=== Work task ===
Reproduce the whole listing that follows, exactly as it stands.

=== Supplied material ===
((
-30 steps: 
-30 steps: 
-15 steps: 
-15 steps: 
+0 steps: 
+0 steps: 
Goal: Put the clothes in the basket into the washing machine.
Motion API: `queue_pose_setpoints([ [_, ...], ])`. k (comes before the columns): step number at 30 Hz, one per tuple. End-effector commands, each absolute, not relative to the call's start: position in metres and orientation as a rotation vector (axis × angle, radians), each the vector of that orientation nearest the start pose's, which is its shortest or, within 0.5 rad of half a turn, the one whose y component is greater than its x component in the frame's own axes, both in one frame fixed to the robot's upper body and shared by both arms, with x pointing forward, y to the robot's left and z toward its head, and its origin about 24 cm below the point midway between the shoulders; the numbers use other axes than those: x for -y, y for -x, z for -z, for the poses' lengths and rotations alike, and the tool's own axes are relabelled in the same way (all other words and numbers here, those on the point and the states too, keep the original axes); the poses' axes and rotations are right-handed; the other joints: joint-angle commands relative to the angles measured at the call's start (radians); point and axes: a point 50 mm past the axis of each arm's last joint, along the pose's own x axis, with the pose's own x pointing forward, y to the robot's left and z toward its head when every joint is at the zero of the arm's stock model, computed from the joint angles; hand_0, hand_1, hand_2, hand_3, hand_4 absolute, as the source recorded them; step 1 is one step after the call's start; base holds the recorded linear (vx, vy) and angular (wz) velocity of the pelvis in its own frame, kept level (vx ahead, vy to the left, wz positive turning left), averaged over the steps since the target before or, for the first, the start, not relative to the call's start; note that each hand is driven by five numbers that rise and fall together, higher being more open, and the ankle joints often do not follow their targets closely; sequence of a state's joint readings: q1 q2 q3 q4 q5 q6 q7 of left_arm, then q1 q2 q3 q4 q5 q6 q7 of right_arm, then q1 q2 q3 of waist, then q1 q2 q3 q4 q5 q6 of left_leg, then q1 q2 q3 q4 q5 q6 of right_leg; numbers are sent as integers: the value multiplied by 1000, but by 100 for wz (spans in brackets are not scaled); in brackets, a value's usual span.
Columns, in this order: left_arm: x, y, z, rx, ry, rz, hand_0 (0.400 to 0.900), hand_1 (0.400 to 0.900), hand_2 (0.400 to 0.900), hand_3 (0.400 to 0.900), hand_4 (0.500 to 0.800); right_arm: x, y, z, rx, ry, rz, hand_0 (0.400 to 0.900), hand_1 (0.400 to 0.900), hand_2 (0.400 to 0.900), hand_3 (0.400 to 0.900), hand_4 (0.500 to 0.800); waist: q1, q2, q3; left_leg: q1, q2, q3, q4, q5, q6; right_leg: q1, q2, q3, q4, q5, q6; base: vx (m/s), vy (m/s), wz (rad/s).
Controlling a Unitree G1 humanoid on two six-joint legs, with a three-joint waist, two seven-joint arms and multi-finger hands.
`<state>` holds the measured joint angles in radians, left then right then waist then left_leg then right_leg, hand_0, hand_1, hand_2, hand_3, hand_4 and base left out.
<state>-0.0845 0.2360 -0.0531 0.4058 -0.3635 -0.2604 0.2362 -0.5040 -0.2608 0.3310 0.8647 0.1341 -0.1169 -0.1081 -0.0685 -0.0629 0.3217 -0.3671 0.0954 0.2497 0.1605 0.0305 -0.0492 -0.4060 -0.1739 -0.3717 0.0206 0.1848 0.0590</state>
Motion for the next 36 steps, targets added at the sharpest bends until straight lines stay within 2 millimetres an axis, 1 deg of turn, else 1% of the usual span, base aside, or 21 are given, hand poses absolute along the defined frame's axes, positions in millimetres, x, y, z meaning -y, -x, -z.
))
=== Your response ===
-30 steps: 
-30 steps: 
-15 steps: 
-15 steps: 
+0 steps: 
+0 steps: 
Goal: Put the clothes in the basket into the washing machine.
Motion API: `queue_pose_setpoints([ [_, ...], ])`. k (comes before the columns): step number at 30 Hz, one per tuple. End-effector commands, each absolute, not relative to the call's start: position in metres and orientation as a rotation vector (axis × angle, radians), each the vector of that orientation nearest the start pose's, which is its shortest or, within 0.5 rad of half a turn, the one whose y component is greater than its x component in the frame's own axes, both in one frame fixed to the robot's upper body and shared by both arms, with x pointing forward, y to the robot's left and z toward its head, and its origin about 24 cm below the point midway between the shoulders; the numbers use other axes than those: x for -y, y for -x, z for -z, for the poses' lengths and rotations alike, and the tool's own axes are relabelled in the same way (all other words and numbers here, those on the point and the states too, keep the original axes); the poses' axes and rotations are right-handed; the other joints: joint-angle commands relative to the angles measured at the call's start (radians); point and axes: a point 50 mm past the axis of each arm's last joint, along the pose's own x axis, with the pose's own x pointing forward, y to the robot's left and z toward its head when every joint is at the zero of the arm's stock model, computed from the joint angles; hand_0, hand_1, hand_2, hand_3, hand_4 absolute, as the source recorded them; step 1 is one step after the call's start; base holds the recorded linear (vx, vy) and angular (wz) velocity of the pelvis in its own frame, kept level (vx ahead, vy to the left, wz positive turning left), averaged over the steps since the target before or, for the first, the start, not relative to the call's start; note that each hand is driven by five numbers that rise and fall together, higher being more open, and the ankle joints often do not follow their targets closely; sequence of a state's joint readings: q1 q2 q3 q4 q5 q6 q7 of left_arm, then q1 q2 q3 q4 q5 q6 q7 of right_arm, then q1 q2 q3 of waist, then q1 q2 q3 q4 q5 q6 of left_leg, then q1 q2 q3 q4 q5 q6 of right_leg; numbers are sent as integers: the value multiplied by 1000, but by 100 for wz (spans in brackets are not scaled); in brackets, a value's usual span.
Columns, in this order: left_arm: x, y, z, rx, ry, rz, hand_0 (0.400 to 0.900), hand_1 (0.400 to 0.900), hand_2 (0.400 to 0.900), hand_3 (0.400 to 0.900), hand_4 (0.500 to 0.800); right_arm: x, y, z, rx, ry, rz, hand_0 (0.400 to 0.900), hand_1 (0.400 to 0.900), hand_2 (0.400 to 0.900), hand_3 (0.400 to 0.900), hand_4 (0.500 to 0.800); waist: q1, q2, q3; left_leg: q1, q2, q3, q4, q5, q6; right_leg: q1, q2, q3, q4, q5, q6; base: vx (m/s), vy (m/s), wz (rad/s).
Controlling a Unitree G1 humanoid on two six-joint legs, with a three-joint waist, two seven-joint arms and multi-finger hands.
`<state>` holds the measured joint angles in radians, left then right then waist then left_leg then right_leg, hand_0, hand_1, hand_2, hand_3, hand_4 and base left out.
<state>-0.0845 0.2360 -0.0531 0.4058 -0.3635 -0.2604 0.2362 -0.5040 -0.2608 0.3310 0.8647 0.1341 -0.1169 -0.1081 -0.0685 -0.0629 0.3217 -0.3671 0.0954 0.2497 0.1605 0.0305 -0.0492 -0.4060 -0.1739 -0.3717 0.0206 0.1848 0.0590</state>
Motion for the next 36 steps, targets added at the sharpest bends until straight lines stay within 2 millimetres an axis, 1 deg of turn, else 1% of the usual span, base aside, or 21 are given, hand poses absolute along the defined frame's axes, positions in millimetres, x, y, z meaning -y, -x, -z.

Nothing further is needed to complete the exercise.